ANALYSIS: TRUE. Michael Barone: What’s oozing out of campuses is polluting society.
Campus administrators have famously declined to restrain or rebuke mobs of students who fancy themselves social justice warriors who press to block conservative speakers and attack them violently if they dare to appear. Charles Murray was violently attacked at Middlebury, Ben Shapiro at Berkeley, and Brown students asserted that conservative columnist Guy Benson isn’t covered by the First Amendment.
The result, says Sullivan, is that “silence on any controversial social issue is endemic on college campuses” and, he adds ominously, “now everywhere.” Last year, Google fired engineer James Damore for writing an internal memo which the CEO with pathetic dishonesty characterized as bigoted.
There is increasing evidence that Google, Facebook, and Twitter — whose leaders flatter themselves as enablers of free communication and neutral disseminators of information — are suppressing conservative opinions as ipso facto “fake news.” Those aware of campus life will not be comforted with the knowledge that the decisions about what gets downplayed or deleted are being made by social justice warriors recently hired from campuses.
Corporate human relations departments are doing their part as well. Anti-harassment rules are used to punish those uttering speech deemed politically incorrect and actions of even the most anodyne nature considered sexually improper.

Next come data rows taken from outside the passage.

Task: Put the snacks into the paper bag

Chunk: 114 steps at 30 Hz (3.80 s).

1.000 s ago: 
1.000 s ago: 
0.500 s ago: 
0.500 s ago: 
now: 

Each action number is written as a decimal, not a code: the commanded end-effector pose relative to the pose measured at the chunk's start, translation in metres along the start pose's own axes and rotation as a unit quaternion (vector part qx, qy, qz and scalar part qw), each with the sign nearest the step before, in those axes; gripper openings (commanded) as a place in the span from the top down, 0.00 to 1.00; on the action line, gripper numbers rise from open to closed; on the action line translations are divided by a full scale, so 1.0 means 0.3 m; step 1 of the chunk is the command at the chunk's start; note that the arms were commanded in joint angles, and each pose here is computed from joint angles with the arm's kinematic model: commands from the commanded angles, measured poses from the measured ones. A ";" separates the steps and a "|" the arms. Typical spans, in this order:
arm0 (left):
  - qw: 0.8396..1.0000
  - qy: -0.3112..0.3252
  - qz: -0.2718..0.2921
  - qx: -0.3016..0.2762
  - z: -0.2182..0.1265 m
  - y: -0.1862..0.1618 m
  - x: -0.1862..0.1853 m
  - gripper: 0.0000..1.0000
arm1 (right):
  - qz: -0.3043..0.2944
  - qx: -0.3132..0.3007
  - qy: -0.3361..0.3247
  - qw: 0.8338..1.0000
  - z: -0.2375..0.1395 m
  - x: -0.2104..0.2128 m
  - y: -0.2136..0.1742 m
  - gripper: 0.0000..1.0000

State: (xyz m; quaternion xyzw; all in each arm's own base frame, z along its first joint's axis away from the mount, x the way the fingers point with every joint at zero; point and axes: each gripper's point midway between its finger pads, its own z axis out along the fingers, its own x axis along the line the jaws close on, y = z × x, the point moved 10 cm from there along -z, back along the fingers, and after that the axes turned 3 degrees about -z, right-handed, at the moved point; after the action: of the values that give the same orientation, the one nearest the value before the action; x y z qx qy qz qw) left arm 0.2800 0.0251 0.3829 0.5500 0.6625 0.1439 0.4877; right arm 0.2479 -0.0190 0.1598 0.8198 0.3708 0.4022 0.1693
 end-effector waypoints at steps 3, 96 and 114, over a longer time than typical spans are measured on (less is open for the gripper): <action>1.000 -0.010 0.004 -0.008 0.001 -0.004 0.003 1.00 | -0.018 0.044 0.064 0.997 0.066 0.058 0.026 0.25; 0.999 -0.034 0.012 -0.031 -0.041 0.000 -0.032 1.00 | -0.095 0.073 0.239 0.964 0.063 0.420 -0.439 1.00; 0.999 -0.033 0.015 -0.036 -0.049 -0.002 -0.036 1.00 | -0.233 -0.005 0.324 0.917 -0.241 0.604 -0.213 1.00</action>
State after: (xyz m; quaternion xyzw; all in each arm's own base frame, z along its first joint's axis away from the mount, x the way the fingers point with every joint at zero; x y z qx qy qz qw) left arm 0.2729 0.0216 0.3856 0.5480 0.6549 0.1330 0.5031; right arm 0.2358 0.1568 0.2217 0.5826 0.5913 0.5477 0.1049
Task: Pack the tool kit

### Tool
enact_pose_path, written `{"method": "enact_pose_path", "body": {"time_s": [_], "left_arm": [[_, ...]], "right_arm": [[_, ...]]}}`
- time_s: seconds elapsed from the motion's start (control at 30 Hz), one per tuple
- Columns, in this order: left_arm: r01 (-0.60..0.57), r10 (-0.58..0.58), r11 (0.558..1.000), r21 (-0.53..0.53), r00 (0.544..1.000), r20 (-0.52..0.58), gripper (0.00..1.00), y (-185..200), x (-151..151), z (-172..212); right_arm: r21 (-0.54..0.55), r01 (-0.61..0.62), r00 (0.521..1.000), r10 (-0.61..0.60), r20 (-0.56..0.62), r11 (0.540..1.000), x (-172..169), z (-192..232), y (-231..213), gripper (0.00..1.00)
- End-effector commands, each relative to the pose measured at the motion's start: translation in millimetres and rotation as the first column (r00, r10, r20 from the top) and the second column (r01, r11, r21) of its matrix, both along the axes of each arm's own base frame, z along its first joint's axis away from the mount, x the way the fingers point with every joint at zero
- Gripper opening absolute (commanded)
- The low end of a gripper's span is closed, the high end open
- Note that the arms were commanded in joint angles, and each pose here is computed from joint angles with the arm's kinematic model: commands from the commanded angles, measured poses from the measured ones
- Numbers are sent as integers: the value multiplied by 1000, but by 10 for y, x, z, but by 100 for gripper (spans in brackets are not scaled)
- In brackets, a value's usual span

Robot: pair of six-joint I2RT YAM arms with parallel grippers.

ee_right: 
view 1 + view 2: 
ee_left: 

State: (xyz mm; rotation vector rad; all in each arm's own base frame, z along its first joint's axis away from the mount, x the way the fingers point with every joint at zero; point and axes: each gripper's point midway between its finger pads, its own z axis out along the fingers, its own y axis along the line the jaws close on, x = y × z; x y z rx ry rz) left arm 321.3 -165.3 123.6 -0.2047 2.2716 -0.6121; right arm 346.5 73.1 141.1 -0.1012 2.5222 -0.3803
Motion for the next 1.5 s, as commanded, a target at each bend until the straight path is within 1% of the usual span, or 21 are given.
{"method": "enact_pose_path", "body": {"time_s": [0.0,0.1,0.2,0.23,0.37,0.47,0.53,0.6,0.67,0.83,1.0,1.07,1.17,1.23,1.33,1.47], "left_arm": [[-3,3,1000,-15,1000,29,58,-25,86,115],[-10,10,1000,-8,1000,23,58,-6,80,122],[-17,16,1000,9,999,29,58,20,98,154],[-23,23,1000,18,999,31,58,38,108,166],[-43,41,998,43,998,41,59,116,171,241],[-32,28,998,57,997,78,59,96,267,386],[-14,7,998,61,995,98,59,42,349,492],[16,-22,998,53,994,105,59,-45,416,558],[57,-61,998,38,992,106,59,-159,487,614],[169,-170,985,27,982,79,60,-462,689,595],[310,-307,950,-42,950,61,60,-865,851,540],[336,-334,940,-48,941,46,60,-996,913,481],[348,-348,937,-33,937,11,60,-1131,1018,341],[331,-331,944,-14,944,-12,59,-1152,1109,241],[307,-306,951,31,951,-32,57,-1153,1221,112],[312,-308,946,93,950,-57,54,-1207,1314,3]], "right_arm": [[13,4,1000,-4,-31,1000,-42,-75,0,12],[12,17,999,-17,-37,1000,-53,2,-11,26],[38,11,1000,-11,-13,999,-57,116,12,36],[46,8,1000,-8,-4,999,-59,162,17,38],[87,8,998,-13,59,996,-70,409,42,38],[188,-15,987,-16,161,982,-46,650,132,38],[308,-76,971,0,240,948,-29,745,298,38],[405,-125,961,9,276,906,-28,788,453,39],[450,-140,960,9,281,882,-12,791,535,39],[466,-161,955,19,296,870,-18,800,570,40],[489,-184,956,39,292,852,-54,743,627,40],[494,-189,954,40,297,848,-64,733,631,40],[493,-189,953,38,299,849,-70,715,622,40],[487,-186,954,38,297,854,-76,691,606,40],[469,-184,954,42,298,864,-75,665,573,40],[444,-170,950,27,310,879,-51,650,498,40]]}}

Companies may have the legal right to do this. But their practices, amplified by bureaucratic empire-building, tend to undermine what Sullivan calls “norms of liberal behavior,” including “robust public debate, free from intimidation.”
I’m not sure that companies do have that legal right, or that they should. We’re long past the notion that what private enterprise does is beyond government supervision, and I think companies like Google and Facebook need a lot of adult supervision. You want a libertarian world? Fine, me too, but that’s not were we are now.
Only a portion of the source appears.